→ PROVIDED MATERIAL
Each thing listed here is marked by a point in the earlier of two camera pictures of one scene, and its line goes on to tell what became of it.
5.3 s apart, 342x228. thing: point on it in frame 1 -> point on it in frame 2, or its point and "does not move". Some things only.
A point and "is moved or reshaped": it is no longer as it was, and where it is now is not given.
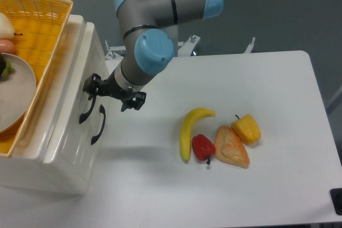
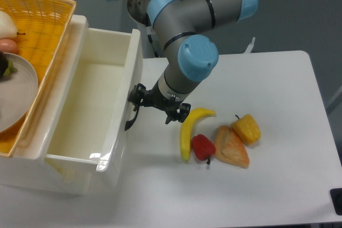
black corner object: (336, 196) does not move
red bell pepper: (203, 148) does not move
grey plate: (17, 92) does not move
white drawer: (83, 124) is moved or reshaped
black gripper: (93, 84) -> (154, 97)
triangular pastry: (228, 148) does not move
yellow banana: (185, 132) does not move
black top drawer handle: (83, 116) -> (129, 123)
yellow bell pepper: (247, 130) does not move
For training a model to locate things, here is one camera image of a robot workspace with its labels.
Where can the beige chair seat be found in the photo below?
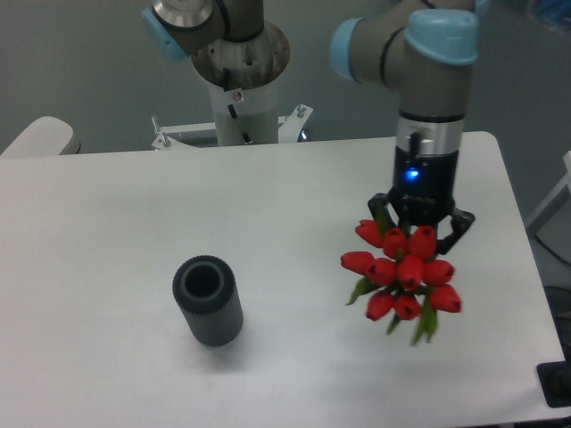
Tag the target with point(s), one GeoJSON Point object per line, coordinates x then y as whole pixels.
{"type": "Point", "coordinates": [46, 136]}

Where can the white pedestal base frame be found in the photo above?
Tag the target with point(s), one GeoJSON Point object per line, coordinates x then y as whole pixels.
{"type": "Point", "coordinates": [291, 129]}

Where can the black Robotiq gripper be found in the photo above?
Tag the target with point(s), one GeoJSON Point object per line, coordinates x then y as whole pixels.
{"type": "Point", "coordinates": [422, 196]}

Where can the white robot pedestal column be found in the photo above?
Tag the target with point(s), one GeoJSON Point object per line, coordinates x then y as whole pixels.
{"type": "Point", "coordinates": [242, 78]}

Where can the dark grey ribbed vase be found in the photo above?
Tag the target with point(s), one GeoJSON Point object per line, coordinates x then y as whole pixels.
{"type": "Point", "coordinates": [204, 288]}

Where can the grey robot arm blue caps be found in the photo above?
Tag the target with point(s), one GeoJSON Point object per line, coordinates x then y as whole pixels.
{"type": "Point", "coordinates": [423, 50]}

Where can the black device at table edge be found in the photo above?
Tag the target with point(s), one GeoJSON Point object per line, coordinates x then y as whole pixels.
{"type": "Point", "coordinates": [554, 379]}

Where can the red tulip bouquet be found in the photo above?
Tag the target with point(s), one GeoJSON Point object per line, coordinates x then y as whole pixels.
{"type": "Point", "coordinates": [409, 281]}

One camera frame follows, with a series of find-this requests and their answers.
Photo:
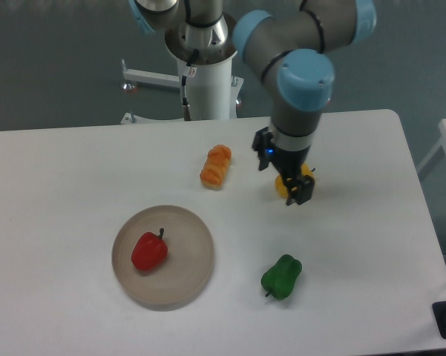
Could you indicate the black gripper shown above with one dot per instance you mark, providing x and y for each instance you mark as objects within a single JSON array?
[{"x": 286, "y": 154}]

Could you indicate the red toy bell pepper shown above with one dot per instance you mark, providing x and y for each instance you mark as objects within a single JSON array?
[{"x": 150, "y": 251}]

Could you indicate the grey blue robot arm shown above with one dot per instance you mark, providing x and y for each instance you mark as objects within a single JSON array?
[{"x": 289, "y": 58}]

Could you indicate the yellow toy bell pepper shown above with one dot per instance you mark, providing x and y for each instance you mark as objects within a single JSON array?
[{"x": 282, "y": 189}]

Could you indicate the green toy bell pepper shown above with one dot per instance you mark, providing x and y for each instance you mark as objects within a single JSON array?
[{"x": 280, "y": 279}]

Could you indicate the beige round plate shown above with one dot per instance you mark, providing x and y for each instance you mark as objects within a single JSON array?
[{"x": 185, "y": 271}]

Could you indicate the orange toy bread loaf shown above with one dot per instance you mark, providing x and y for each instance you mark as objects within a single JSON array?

→ WHAT THE TASK REQUIRES
If the material above contains pictures, exclude them from an otherwise exact transcription.

→ ANSWER TO THE EXERCISE
Each thing listed here is marked by a point in the earlier of two camera pictures of one scene, and its line goes on to tell what became of it.
5.3 s apart, 342x228. thing: point on it in frame 1 -> point on it in frame 2, or its point and "does not move". Some things only.
A point and "is moved or reshaped": it is no longer as it was, and where it is now is not given.
black corner object: (336, 196) does not move
red bell pepper: (203, 148) does not move
grey plate: (17, 92) does not move
white drawer: (83, 124) is moved or reshaped
black gripper: (93, 84) -> (154, 97)
triangular pastry: (228, 148) does not move
yellow banana: (185, 132) does not move
black top drawer handle: (83, 116) -> (129, 123)
yellow bell pepper: (247, 130) does not move
For training a model to locate things, here is one camera image of a robot workspace with its labels.
Where can the beige chair seat be found in the photo below?
Tag the target with point(s), one GeoJSON Point object per line, coordinates x then y as whole pixels.
{"type": "Point", "coordinates": [46, 136]}

Where can the white pedestal base frame be found in the photo above?
Tag the target with point(s), one GeoJSON Point object per line, coordinates x then y as whole pixels.
{"type": "Point", "coordinates": [291, 129]}

Where can the black Robotiq gripper be found in the photo above?
Tag the target with point(s), one GeoJSON Point object per line, coordinates x then y as whole pixels.
{"type": "Point", "coordinates": [422, 196]}

Where can the white robot pedestal column be found in the photo above?
Tag the target with point(s), one GeoJSON Point object per line, coordinates x then y as whole pixels.
{"type": "Point", "coordinates": [242, 78]}

Where can the dark grey ribbed vase be found in the photo above?
Tag the target with point(s), one GeoJSON Point object per line, coordinates x then y as whole pixels.
{"type": "Point", "coordinates": [204, 288]}

Where can the grey robot arm blue caps be found in the photo above?
Tag the target with point(s), one GeoJSON Point object per line, coordinates x then y as whole pixels.
{"type": "Point", "coordinates": [423, 50]}

Where can the black device at table edge be found in the photo above?
Tag the target with point(s), one GeoJSON Point object per line, coordinates x then y as whole pixels.
{"type": "Point", "coordinates": [554, 379]}

Where can the red tulip bouquet be found in the photo above?
Tag the target with point(s), one GeoJSON Point object per line, coordinates x then y as whole pixels.
{"type": "Point", "coordinates": [409, 281]}

One camera frame follows, with a series of find-this requests and their answers.
Photo:
Could you indicate the black gripper shown above with one dot per instance you mark, providing x and y for each instance you mark as objects within a single JSON array?
[{"x": 286, "y": 154}]

Could you indicate the red toy bell pepper shown above with one dot per instance you mark, providing x and y for each instance you mark as objects within a single JSON array?
[{"x": 150, "y": 251}]

Could you indicate the grey blue robot arm shown above with one dot per instance you mark, providing x and y for each instance you mark as objects within a single JSON array?
[{"x": 289, "y": 58}]

Could you indicate the yellow toy bell pepper shown above with one dot per instance you mark, providing x and y for each instance you mark as objects within a single JSON array?
[{"x": 282, "y": 189}]

Could you indicate the green toy bell pepper shown above with one dot per instance you mark, providing x and y for each instance you mark as objects within a single JSON array?
[{"x": 280, "y": 279}]

Could you indicate the beige round plate shown above with one dot per instance you mark, providing x and y for each instance you mark as objects within a single JSON array?
[{"x": 185, "y": 271}]

Could you indicate the orange toy bread loaf shown above with one dot per instance you mark, providing x and y for each instance you mark as objects within a single JSON array?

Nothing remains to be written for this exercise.